My husband and I officially divorced in March of 2016. Unfortunately, my children and I were still estranged at the time. Though it was hard being disconnected from my kids, it was an old wound I let heal on its own. Eventually, my son came around when he found a way to forgive and understand me, and I, him. I hope to find this reconnection with my daughter.
Now I’m living in spiritual abundance. I value my own well-being. I know I need to take care of myself to help support others and I don’t have to do all the work alone. I feel blessed to have found a way to be myself and take care of others. It seems in my work I’ve come to be a teacher of caring for one’s self. In 2018, I fulfilled a dream of mine to own an RV that I call Mona. Mona is a 1995 Travel Master that I plan to turn into my new home in which I can travel, work, and adventure in. “Mona” comes from a word I came across, “Eudaimonia”, which means to have enough, comfortably. That’s what I was looking for and I think I’ve finally found it. The life I am living has everything I need.
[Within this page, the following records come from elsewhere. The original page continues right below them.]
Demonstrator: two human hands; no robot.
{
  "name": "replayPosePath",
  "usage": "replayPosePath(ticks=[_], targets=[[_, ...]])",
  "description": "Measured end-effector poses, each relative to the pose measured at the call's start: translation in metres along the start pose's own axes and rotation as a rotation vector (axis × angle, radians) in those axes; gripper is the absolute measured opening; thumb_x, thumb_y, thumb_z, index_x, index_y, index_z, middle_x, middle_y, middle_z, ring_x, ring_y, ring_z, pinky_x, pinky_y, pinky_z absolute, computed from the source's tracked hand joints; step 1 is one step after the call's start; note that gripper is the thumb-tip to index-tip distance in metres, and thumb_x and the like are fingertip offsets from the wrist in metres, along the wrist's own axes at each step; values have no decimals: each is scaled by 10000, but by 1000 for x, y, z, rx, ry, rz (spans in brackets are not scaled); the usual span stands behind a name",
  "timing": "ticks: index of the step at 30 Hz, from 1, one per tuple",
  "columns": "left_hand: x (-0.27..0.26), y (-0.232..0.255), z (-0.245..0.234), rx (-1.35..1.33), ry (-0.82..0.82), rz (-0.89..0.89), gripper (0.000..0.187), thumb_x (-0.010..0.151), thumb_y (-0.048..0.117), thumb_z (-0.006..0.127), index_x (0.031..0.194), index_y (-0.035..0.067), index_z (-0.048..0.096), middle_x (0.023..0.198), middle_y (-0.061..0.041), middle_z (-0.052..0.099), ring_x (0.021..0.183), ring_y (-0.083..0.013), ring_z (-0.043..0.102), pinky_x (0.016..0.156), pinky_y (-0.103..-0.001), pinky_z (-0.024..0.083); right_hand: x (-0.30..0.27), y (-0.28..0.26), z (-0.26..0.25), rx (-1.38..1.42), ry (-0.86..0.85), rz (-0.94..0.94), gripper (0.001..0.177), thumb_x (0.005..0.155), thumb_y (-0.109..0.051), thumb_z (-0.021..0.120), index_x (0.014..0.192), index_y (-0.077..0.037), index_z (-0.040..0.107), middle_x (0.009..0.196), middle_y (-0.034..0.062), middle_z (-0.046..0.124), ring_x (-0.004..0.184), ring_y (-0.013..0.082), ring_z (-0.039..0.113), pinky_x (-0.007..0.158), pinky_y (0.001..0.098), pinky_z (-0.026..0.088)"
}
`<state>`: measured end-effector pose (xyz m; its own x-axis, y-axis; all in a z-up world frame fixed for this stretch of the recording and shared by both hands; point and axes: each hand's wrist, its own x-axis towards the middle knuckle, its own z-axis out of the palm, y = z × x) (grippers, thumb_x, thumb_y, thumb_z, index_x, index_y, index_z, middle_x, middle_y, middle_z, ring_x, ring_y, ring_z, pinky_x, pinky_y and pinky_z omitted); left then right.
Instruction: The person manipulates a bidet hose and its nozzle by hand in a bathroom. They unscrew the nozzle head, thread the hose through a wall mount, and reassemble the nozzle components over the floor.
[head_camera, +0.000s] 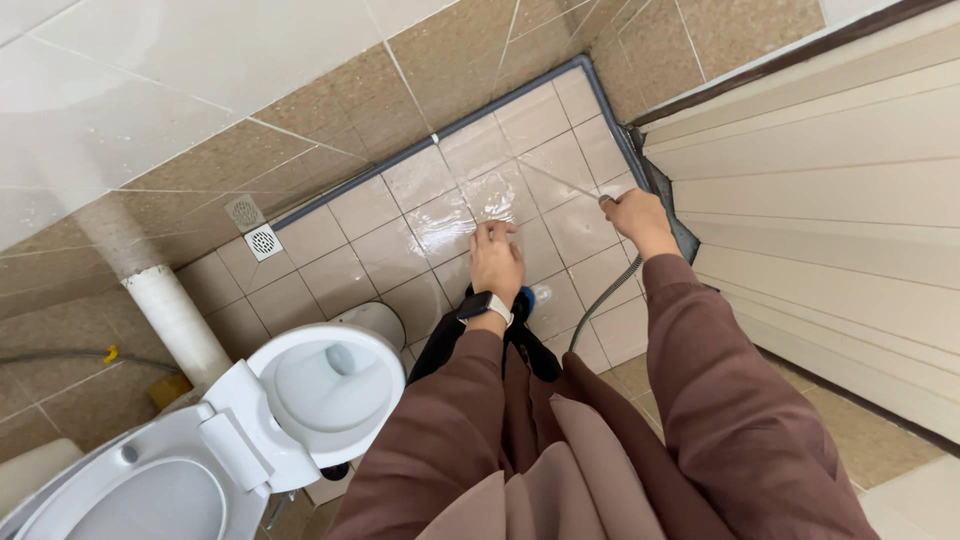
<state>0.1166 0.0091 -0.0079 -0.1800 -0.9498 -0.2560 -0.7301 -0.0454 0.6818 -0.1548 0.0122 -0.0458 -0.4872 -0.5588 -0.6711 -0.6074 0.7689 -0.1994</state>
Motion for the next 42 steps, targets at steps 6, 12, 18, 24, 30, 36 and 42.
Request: replayPosePath(ticks=[6, 12, 18, 24, 30, 36, 42], targets=[[-20, -44, 25, 159, -133, -47, 288, 885, 131, 658, 1171, 141, 639, 1296, -112, 557, 1250, -349, 518, 995, -552, 466, 9, -5, 26, -108, -31, -137, 390, 901, -486, 670, 873, -139, 845, 941, 204, 765, 973, 398, 701, 925, 449, 536], [-122, -156, 60, 824, -1010, -410, 397, 1043, 324, 519, 1429, 262, 583, 1516, -39, 479, 1419, -311, 402, 1078, -763, 302, 12, -8, 15, -18, -31, -70, 381, 870, -474, 681, 858, -124, 833, 942, 191, 756, 963, 377, 713, 897, 452, 547], [-163, -162, 64, 835, -1044, -316, 398, 1031, 274, 603, 1429, 261, 624, 1568, -41, 465, 1443, -288, 418, 1128, -664, 344, 13, -20, 14, -57, -14, -137, 374, 906, -456, 677, 873, -117, 833, 912, 214, 763, 944, 391, 718, 901, 440, 553], [-146, -126, 69, 790, -1047, -264, 354, 1009, 254, 601, 1361, 234, 619, 1482, -62, 501, 1360, -305, 465, 1057, -633, 388, 18, -19, 14, -65, -28, -144, 360, 894, -449, 667, 863, -132, 834, 911, 188, 761, 940, 377, 722, 881, 444, 552], [-136, -110, 80, 743, -1046, -260, 309, 986, 234, 598, 1294, 206, 615, 1396, -82, 538, 1276, -322, 513, 985, -603, 432, 22, -28, 20, -47, -28, -175, 370, 871, -452, 671, 837, -123, 836, 895, 191, 768, 941, 378, 723, 877, 449, 555], [-114, -105, 68, 697, -1069, -247, 265, 964, 213, 595, 1226, 179, 611, 1310, -103, 575, 1192, -339, 560, 913, -572, 476, 36, -48, 28, -52, 9, -247, 380, 881, -478, 682, 851, -130, 832, 909, 212, 758, 938, 395, 713, 886, 460, 545], [-127, -96, 116, 564, -864, -191, 221, 941, 193, 592, 1158, 151, 606, 1224, -123, 611, 1109, -356, 607, 842, -541, 520, 20, -69, 37, -82, -131, -247, 423, 888, -507, 653, 843, -124, 828, 879, 180, 777, 920, 373, 721, 885, 445, 555]])
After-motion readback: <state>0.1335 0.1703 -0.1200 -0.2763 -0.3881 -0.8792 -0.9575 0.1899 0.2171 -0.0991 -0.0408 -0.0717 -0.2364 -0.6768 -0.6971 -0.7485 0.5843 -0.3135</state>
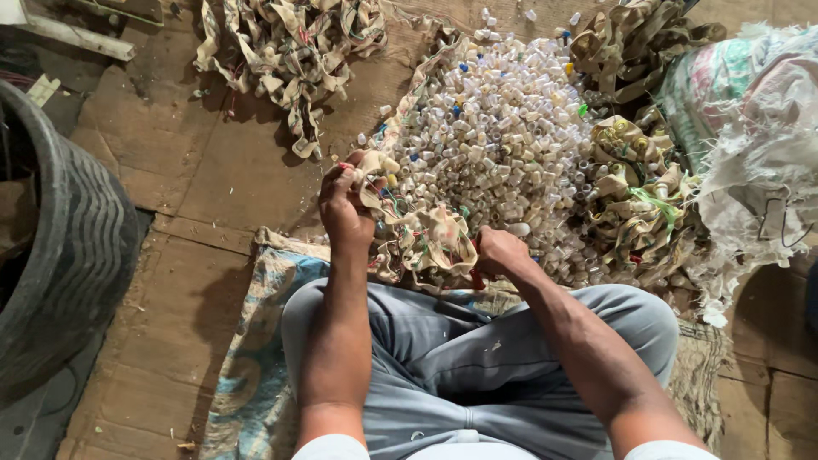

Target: The person sits on a mat and uses red-handled shears to cut plastic caps off a long, tangled strip of material. The cut caps fall onto a large pile on the floor, and the person continues cutting along the strip.

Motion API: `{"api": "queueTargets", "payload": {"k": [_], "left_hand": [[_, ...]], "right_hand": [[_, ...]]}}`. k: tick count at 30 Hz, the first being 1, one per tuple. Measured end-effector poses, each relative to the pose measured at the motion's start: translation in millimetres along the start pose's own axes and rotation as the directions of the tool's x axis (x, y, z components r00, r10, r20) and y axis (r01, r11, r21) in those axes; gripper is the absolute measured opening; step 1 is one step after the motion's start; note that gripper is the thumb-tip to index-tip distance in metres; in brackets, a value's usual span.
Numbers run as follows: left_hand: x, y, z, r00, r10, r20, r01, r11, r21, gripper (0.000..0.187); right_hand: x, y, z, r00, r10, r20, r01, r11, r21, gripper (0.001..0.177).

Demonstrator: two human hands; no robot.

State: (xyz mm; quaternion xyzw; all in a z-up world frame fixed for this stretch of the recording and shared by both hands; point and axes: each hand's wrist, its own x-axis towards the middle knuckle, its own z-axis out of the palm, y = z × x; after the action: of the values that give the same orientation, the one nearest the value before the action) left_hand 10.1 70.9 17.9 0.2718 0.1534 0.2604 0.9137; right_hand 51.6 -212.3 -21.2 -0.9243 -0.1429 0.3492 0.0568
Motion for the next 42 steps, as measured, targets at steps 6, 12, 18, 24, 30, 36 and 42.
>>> {"api": "queueTargets", "payload": {"k": [6,12,18,24,30,36,42], "left_hand": [[8,-10,-12,0.998,-0.013,0.056,0.016,0.998,-0.062,0.011],[8,-16,-13,0.997,-0.012,0.079,0.008,0.998,0.059,0.010],[8,-14,-8,0.998,-0.014,0.058,0.009,0.997,0.081,0.011],[6,-16,-8,0.985,0.122,0.123,-0.164,0.885,0.435,0.011],[6,-29,-9,0.913,0.216,0.346,-0.385,0.177,0.906,0.013],[-5,-43,2,0.815,0.218,0.537,-0.550,-0.002,0.835,0.013],[-8,-41,6,0.827,0.203,0.524,-0.539,0.024,0.842,0.013]], "right_hand": [[-3,-15,1,0.999,0.032,-0.026,-0.035,0.990,-0.134,0.051],[1,-11,12,0.993,-0.020,-0.117,0.003,0.989,-0.146,0.078],[8,-7,15,0.994,0.055,-0.094,-0.063,0.994,-0.085,0.070],[5,14,-16,0.997,-0.054,-0.058,0.064,0.981,0.181,0.039],[-30,42,-50,0.976,0.092,-0.198,0.082,0.687,0.722,0.023],[-35,45,-41,0.917,-0.190,-0.352,0.398,0.352,0.847,0.022],[-15,17,-14,0.871,-0.270,-0.411,0.477,0.668,0.571,0.024]]}}
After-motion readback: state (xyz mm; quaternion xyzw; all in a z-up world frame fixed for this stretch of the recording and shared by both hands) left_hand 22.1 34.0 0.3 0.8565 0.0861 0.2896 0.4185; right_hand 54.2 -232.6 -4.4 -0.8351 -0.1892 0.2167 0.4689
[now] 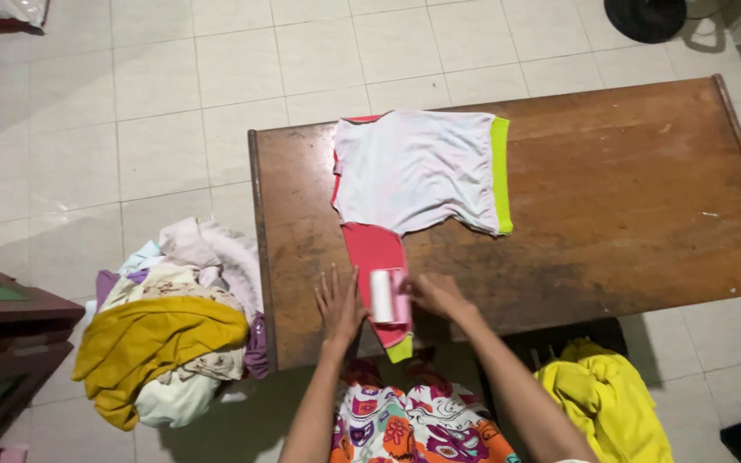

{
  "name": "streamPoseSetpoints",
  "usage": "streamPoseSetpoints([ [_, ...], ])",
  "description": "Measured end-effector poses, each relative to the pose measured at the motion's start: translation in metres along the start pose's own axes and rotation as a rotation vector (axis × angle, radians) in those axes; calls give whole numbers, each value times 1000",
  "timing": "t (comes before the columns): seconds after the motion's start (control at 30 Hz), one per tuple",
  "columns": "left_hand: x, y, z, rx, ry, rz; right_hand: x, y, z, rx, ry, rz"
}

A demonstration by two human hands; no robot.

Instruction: The person uses a lint roller on a multi-colored t-shirt laid on a wooden table. They roll the sticky roller over the shirt's surface repeatedly, then fold the shirt and place it aside.

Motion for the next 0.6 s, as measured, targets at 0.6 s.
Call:
streamPoseSetpoints([
  [0.6, -12, -19, 48, -99, -53, -43, 6, -42, 78, 126, 129, -48],
])
Point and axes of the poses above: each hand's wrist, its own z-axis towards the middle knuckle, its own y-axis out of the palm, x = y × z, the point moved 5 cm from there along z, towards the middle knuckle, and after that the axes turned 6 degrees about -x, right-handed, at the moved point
This is the story of Joanne Holmes
Growing up in southern New Jersey in the 1960s and 1970s, Joanne fell into a life of caring for everyone in her family but herself. She did what many do–-go to college, get married, have kids, and take care of them. In all the time that she spent giving without receiving, she lost herself. At the pressure of her in-laws to raise her children in the Catholic faith she was raised in, it became clear to Joanne that she needed to embark on her own spiritual journey. Thus, she left home on a mission to learn, grow, connect, and find herself.
Now she is an independent, joyful individual exploring a plethora of spiritual and healing modalities. She has found ways to work in the service of others while still maintaining her own self-care. She plans to travel in her new home, an RV named Mona, helping others in whatever ways they need while spreading love and abundance to those she connects with. She recently found the connection she’d been craving in a local community space called the Center for Conscious Living. It involves a spiritual practice based in the philosophy that we are all connected to the divine but we have choice in our lives; we drive the wheel.
This story first touched our hearts on September 19, 2018.